● **Instructions to follow**:
For each line of the data below, copy it if it holds the word "this".

● **Data provided**:

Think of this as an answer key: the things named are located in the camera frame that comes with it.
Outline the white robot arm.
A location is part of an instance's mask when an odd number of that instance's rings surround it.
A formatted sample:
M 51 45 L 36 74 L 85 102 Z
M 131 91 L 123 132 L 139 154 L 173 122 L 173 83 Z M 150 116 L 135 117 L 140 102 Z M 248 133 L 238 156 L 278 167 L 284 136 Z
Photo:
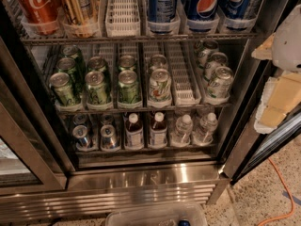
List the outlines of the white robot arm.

--

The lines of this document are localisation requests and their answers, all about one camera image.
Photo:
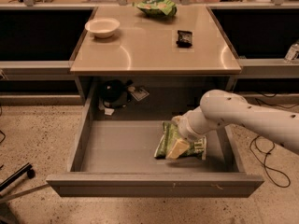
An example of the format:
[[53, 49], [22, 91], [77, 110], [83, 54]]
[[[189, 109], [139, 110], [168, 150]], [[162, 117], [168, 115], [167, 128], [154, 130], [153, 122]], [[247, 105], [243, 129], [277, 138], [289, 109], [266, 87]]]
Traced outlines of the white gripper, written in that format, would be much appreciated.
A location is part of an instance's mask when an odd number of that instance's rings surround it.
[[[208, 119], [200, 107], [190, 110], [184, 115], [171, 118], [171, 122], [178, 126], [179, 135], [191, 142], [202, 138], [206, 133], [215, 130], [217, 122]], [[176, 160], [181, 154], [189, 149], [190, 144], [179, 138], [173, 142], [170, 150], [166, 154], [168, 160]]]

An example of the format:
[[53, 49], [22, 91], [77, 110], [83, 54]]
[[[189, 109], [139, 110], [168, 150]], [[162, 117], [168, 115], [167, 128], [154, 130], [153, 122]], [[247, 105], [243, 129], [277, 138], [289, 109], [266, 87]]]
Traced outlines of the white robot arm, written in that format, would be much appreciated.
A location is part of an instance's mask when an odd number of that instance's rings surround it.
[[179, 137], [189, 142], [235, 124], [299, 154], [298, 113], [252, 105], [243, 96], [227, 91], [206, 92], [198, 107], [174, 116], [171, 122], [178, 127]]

● **Your solution**:
Think of this as an answer key: the things named are located in the camera frame that comes with it.
The lines of this document are localisation requests and their answers, all about one camera image.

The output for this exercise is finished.